(Items listed in a dataset)
<<<<
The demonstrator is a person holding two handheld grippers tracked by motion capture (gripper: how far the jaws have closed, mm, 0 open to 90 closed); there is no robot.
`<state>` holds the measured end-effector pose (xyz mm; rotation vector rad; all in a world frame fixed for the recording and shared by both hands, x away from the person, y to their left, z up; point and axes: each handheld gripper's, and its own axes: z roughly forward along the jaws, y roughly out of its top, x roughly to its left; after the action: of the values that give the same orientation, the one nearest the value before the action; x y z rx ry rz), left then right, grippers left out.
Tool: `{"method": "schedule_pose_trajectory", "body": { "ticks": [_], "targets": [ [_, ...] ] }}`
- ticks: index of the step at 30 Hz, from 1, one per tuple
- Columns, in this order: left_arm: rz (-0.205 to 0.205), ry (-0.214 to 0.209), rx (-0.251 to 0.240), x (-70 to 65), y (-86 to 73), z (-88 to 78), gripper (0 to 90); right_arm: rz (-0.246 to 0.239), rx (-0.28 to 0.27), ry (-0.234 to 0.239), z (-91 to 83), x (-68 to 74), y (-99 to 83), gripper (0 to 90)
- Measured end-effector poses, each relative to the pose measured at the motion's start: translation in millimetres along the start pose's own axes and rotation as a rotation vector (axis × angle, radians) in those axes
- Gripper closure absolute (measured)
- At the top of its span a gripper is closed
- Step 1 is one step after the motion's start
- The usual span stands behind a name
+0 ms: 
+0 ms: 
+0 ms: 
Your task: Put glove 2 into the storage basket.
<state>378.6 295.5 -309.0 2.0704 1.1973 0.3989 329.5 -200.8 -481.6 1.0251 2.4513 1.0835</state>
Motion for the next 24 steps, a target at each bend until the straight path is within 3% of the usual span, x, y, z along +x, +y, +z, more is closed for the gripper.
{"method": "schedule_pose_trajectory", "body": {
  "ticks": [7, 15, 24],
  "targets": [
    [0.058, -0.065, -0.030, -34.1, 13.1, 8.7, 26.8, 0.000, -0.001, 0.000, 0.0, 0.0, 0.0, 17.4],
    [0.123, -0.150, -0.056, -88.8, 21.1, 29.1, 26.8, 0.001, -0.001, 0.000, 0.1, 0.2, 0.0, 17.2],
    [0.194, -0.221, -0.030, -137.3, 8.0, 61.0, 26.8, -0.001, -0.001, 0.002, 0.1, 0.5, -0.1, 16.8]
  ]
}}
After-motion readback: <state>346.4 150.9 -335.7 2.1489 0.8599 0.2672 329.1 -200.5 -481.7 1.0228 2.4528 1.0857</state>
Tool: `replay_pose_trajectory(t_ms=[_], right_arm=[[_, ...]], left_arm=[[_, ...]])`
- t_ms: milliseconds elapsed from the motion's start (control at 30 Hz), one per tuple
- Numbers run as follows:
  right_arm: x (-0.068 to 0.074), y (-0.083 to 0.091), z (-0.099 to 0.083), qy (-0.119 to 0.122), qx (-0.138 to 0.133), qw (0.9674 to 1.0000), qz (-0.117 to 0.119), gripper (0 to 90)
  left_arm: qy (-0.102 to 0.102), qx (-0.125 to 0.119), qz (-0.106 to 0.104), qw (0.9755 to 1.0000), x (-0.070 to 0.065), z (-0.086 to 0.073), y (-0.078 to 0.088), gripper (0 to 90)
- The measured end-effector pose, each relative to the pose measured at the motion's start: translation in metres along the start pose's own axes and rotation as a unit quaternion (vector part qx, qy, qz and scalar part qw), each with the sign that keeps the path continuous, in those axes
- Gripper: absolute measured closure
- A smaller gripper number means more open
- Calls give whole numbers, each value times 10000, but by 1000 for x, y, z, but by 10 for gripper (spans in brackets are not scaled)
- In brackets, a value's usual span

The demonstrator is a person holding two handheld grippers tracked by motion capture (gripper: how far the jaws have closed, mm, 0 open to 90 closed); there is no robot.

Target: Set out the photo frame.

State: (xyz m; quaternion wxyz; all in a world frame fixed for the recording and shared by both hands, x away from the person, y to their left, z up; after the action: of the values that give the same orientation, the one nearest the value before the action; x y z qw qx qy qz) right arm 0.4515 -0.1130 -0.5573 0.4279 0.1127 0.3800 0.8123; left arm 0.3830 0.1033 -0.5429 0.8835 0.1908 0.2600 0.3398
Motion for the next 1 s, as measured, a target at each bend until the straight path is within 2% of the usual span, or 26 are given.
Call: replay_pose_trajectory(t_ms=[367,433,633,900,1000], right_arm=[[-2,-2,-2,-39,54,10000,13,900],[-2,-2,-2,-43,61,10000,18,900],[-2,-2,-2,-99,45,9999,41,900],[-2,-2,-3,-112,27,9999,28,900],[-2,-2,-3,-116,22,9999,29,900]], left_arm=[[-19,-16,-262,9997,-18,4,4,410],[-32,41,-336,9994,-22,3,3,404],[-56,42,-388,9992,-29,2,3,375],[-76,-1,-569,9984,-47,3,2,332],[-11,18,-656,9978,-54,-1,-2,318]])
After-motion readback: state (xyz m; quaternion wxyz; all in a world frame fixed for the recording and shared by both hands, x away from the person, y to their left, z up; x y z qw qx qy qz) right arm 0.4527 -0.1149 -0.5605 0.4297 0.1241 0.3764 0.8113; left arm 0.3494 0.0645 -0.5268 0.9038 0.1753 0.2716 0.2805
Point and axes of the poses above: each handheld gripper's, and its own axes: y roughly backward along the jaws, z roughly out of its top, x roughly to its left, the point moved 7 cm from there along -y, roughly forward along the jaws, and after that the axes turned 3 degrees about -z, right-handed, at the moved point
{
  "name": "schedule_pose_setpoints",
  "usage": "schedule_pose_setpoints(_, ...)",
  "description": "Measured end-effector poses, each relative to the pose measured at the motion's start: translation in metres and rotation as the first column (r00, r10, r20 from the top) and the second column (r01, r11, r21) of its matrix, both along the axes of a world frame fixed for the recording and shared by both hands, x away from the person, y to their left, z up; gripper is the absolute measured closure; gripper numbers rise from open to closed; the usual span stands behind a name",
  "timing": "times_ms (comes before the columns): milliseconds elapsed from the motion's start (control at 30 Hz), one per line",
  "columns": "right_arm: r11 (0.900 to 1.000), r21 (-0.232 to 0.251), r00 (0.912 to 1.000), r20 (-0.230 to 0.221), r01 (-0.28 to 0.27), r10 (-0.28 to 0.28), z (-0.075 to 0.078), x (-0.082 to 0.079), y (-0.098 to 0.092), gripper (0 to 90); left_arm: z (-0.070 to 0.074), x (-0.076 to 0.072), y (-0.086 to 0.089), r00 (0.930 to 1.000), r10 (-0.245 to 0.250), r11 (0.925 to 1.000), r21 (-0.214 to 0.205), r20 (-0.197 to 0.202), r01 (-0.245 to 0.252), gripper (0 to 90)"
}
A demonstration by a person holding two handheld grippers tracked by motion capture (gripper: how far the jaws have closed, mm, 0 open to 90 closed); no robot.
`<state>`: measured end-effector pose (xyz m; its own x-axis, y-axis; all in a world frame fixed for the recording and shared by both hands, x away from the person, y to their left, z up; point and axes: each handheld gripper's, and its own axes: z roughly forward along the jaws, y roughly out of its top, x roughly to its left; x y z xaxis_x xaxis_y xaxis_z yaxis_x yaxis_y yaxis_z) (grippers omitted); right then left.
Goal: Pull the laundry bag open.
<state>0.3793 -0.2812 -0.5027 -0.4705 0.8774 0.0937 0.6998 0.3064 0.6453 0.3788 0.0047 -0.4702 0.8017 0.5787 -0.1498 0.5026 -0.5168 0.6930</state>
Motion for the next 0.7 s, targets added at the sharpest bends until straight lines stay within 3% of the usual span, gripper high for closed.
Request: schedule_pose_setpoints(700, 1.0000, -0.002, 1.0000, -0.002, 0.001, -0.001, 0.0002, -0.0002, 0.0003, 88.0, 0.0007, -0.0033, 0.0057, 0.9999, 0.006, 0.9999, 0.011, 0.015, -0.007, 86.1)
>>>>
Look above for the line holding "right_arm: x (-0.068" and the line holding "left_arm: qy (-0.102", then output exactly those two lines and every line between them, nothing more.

■ **Written answer**:
  right_arm: x (-0.068 to 0.074), y (-0.083 to 0.091), z (-0.099 to 0.083), qy (-0.119 to 0.122), qx (-0.138 to 0.133), qw (0.9674 to 1.0000), qz (-0.117 to 0.119), gripper (0 to 90)
  left_arm: qy (-0.102 to 0.102), qx (-0.125 to 0.119), qz (-0.106 to 0.104), qw (0.9755 to 1.0000), x (-0.070 to 0.065), z (-0.086 to 0.073), y (-0.078 to 0.088), gripper (0 to 90)

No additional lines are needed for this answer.